Please retype the entries that follow exactly as they are, leaving the images behind.
--- EXTRACTED MATERIAL Enclosed Below ---
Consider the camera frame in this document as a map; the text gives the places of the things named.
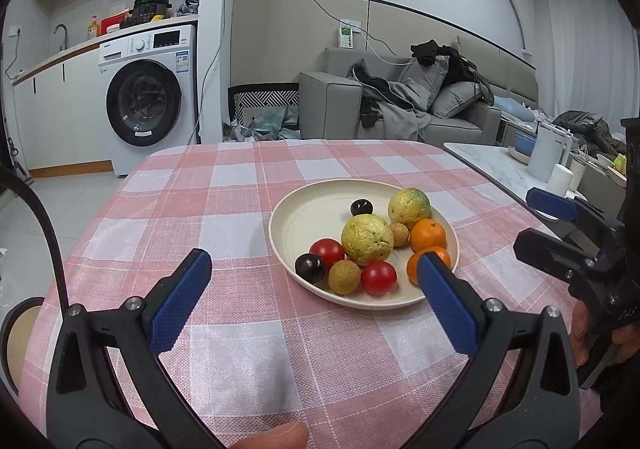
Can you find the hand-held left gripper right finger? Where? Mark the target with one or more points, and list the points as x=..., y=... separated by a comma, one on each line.
x=447, y=304

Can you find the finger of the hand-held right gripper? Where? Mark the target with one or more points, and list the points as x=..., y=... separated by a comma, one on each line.
x=550, y=204
x=545, y=249

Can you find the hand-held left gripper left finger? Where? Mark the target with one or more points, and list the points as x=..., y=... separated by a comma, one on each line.
x=180, y=299

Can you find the orange mandarin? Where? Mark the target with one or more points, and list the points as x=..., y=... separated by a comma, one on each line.
x=413, y=270
x=427, y=235

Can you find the red cherry tomato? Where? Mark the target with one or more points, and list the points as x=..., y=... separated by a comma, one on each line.
x=326, y=251
x=378, y=278

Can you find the brown longan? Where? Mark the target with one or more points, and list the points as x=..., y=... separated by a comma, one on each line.
x=400, y=235
x=345, y=277

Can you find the pale yellow guava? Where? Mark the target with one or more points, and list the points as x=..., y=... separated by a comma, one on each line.
x=366, y=239

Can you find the dark purple plum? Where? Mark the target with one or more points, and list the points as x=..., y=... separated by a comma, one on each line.
x=310, y=267
x=361, y=207

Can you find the cream round plate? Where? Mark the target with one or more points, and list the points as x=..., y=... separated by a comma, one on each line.
x=300, y=219

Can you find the person's right hand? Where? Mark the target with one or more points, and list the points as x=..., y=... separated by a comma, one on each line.
x=580, y=334

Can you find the person's left hand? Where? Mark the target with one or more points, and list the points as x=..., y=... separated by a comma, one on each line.
x=272, y=435

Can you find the white cup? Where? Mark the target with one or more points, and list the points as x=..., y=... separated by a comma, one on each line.
x=561, y=181

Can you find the white electric kettle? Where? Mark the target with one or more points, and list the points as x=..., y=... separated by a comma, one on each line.
x=547, y=151

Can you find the marble side table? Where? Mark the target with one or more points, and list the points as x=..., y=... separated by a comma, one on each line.
x=495, y=169

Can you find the dark jacket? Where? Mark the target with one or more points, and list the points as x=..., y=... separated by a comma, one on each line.
x=587, y=129

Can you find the pink checked tablecloth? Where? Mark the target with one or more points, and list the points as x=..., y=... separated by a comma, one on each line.
x=200, y=204

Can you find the green yellow guava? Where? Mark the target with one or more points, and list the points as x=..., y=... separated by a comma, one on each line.
x=409, y=206

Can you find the grey pillow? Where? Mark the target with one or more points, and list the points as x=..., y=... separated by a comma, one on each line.
x=457, y=99
x=425, y=81

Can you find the round wooden stool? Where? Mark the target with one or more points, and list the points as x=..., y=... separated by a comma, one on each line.
x=22, y=339

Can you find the white curtain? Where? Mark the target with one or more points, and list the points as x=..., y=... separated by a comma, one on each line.
x=585, y=44

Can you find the grey clothes pile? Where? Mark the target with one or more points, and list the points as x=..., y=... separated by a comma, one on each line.
x=395, y=114

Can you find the black clothes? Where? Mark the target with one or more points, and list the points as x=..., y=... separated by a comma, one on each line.
x=435, y=51

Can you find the teal cloth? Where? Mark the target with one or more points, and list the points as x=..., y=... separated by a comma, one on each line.
x=270, y=121

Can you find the white washing machine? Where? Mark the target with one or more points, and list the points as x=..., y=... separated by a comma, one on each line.
x=150, y=99

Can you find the patterned black chair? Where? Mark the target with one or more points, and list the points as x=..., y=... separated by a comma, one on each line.
x=262, y=96

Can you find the white kitchen cabinet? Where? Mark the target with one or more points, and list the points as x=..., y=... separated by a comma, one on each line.
x=60, y=114

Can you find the grey sofa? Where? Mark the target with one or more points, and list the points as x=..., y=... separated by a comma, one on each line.
x=330, y=104

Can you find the red box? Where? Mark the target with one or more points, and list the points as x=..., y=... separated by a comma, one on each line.
x=111, y=24

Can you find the yellow soap bottle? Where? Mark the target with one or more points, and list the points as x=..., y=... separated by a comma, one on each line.
x=92, y=29

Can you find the kitchen faucet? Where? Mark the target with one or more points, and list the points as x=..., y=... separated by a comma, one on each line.
x=61, y=34

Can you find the black pressure cooker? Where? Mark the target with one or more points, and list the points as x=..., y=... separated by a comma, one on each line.
x=151, y=9

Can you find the grey bag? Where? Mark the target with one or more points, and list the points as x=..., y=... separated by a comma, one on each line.
x=187, y=6
--- End of Enclosed EXTRACTED MATERIAL ---
OUTPUT FOR THIS EXERCISE
Consider the camera frame in this document as a map; the text gives the places of the things named.
Can you find the hand-held left gripper right finger? Where? Mark the target with one or more points, and list the points as x=..., y=... separated by a comma, one on each line.
x=447, y=304

Can you find the finger of the hand-held right gripper? Where? Mark the target with one or more points, and list the points as x=..., y=... separated by a comma, one on each line.
x=550, y=204
x=545, y=249

Can you find the hand-held left gripper left finger? Where? Mark the target with one or more points, and list the points as x=..., y=... separated by a comma, one on each line.
x=180, y=299

Can you find the orange mandarin? Where? Mark the target with one or more points, and list the points as x=..., y=... separated by a comma, one on each line.
x=413, y=270
x=427, y=235

Can you find the red cherry tomato? Where? Mark the target with one or more points, and list the points as x=..., y=... separated by a comma, one on each line.
x=326, y=251
x=378, y=278

Can you find the brown longan? Where? Mark the target with one or more points, and list the points as x=..., y=... separated by a comma, one on each line.
x=400, y=235
x=345, y=277

Can you find the pale yellow guava? Where? Mark the target with one or more points, and list the points as x=..., y=... separated by a comma, one on each line.
x=366, y=239

Can you find the dark purple plum? Where? Mark the target with one or more points, and list the points as x=..., y=... separated by a comma, one on each line.
x=310, y=267
x=361, y=207

Can you find the cream round plate? Where? Mark the target with one or more points, and list the points as x=..., y=... separated by a comma, one on each line.
x=300, y=219

Can you find the person's right hand? Where? Mark the target with one or more points, and list the points as x=..., y=... separated by a comma, one on each line.
x=580, y=334

Can you find the person's left hand? Where? Mark the target with one or more points, and list the points as x=..., y=... separated by a comma, one on each line.
x=272, y=435

Can you find the white cup? Where? Mark the target with one or more points, and list the points as x=..., y=... separated by a comma, one on each line.
x=561, y=181

Can you find the white electric kettle? Where? Mark the target with one or more points, and list the points as x=..., y=... separated by a comma, one on each line.
x=547, y=151

Can you find the marble side table? Where? Mark the target with one or more points, and list the points as x=..., y=... separated by a comma, one on each line.
x=495, y=169

Can you find the dark jacket? Where? Mark the target with one or more points, and list the points as x=..., y=... separated by a comma, one on each line.
x=587, y=129

Can you find the pink checked tablecloth? Where? Mark the target with one or more points, and list the points as x=..., y=... separated by a comma, one on each line.
x=200, y=204

Can you find the green yellow guava? Where? Mark the target with one or more points, and list the points as x=..., y=... separated by a comma, one on each line.
x=409, y=206

Can you find the grey pillow? Where? Mark the target with one or more points, and list the points as x=..., y=... separated by a comma, one on each line.
x=457, y=99
x=425, y=81

Can you find the round wooden stool? Where? Mark the target with one or more points, and list the points as x=..., y=... separated by a comma, one on each line.
x=22, y=339

Can you find the white curtain? Where? Mark the target with one or more points, and list the points as x=..., y=... separated by a comma, one on each line.
x=585, y=44

Can you find the grey clothes pile? Where? Mark the target with one or more points, and list the points as x=..., y=... separated by a comma, one on each line.
x=395, y=114

Can you find the black clothes? Where? Mark the target with one or more points, and list the points as x=..., y=... separated by a comma, one on each line.
x=435, y=51

Can you find the teal cloth? Where? Mark the target with one or more points, and list the points as x=..., y=... separated by a comma, one on each line.
x=270, y=121

Can you find the white washing machine? Where? Mark the target with one or more points, and list the points as x=..., y=... separated by a comma, one on each line.
x=150, y=99

Can you find the patterned black chair? Where? Mark the target with one or more points, and list the points as x=..., y=... separated by a comma, one on each line.
x=262, y=96

Can you find the white kitchen cabinet? Where? Mark the target with one or more points, and list the points as x=..., y=... separated by a comma, one on each line.
x=60, y=114

Can you find the grey sofa? Where? Mark the target with one or more points, and list the points as x=..., y=... separated by a comma, one on each line.
x=330, y=104

Can you find the red box? Where? Mark the target with one or more points, and list the points as x=..., y=... separated by a comma, one on each line.
x=111, y=24

Can you find the yellow soap bottle? Where? Mark the target with one or more points, and list the points as x=..., y=... separated by a comma, one on each line.
x=92, y=29

Can you find the kitchen faucet? Where? Mark the target with one or more points, and list the points as x=..., y=... separated by a comma, one on each line.
x=61, y=34

Can you find the black pressure cooker? Where? Mark the target with one or more points, and list the points as x=..., y=... separated by a comma, one on each line.
x=151, y=9

Can you find the grey bag? Where? Mark the target with one or more points, and list the points as x=..., y=... separated by a comma, one on each line.
x=187, y=6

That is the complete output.